UFR de Physique

Propositions de stages en laboratoire -- M2

Les offres sont actualisées en mai. Par exemple, les offres de stages pour l'année universitaire 2015-2016 seront mises en place en mai 2015, les offres de stages pour l'année universitaire 2016-2017 seront mises en place pour en mai 2016, etc.

Caractérisation de HAP et dérivés par spectroscopie microonde, infrarouge et calculs quantiques.

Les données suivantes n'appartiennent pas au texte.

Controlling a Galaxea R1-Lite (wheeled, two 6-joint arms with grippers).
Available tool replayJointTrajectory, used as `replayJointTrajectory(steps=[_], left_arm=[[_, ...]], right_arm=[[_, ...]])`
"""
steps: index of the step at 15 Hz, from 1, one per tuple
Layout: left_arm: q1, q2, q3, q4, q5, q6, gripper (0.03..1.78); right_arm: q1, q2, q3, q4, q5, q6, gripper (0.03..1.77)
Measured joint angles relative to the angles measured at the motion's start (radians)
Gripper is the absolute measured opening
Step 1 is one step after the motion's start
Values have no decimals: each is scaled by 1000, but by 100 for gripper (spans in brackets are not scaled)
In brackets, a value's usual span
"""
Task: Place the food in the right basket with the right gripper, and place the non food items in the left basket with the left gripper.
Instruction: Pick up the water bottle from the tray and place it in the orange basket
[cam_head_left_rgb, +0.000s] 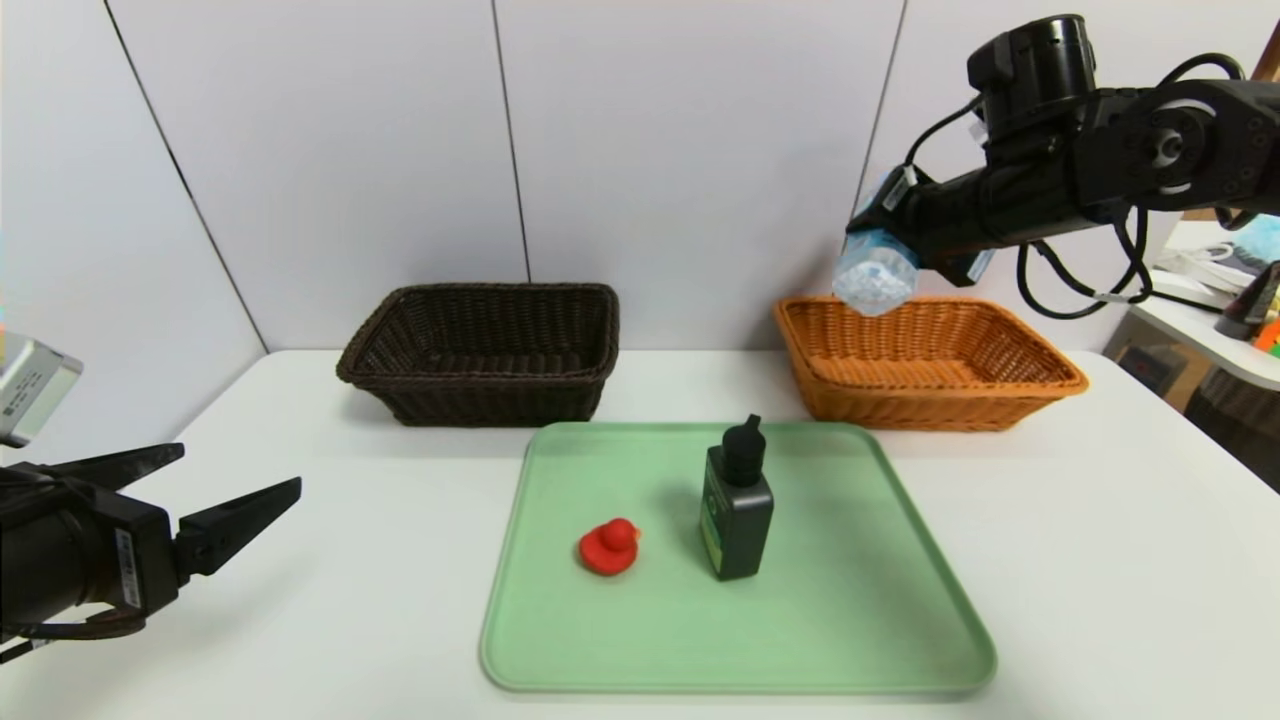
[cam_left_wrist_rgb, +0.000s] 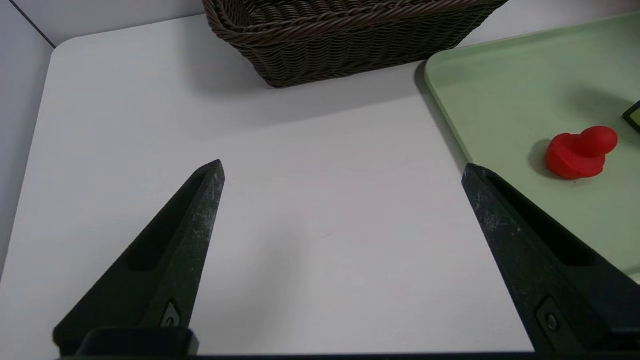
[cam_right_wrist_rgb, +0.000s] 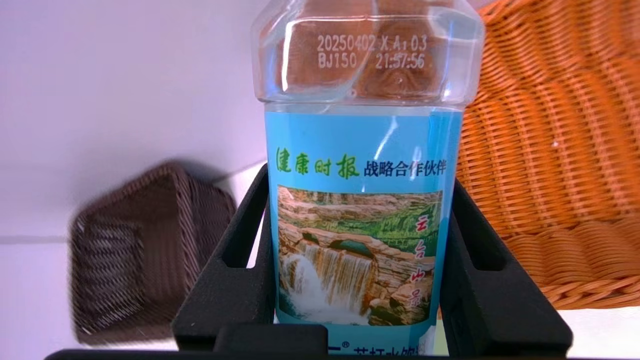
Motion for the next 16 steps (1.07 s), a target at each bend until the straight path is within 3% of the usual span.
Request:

  • Option Lumière-Matière, Générique du parcours Lumière-Matière
  • Laboratoire: Laboratoire de Physique des Lasers, Atomes et Molécules (PhLAM)
  • Responsable du stage: GOUBET Manuel (manuel.goubet@univ-lille1.fr, 03.20.43.49.05)
  • Co-responsable(s): Olivier PIRALI, Pascal DREAN, Thérèse HUET
  • Mots clés: Physico-chimie moléculaire, spectroscopie, HAP, base de données astrophysiques
  • Fiche complète en PDF : Fiche complète en PDF

Les hydrocarbures aromatiques polycycliques (HAP) sont des molécules capitales en planétologie et en astrophysique : les HAP et leurs dérivés (analogues azotés, radicaux, ions, …) sont fortement suspectés d'être à l'origine de signaux non-identifiées observées dans le milieu interstellaire. L'identification des signaux spectraux enregistrés lors de campagnes d'observation est basée sur la connaissance précise de la signature des molécules candidates enregistrée préalablement en laboratoire. Par exemple, cette méthode a déjà permis la détection de plus de 150 espèces dans le milieu interstellaire. Cependant, la majorité de ces molécules sont de petite taille (typiquement moins de 10 atomes) principalement à cause d'un manque de données de laboratoire à haute résolution sur des systèmes plus larges empêchant leur indubitable identification. Dans le cas des HAP et leurs dérivés (seulement cinq études haute résolution depuis 2003 à notre connaissance), leur détection dans le milieu interstellaire par radio-astronomie s'avère infructueuse jusqu'à présent. Le projet de stage se focalise sur le développement et l'utilisation d'un dispositif de production d'espèces instables tels que des radicaux, des HAP déhydrogénés ou protonés et des diamantoïdes cationiques, également suspectés d'être présent dans le milieu interstellaire. Ces espèces seront principalement observées grâce un spectromètre à impulsions microondes (spectroscopie de rotation pure) couplé à un injecteur alliant vaporisation et décharge haute tension. A notre connaissance, seulement 4 dispositifs équivalents existent à ce jour et aucune de ces équipes ne s’est intéressée à des HAP, leurs dérivés et aggrégats. Une phase de tests sera d'abord réalisée sur des radicaux et ions de chaines carbonées dont certains ont déjà été étudiés. Puis, les deux espèces cibles prioritaires seront le naphthalène protoné et le cation de l’adamantane (le plus petit diamantoïde). A terme, ce dispositif pourra être utilisé pour caractériser les processus de réaction et/ou d’aggrégation des radicaux de HAP.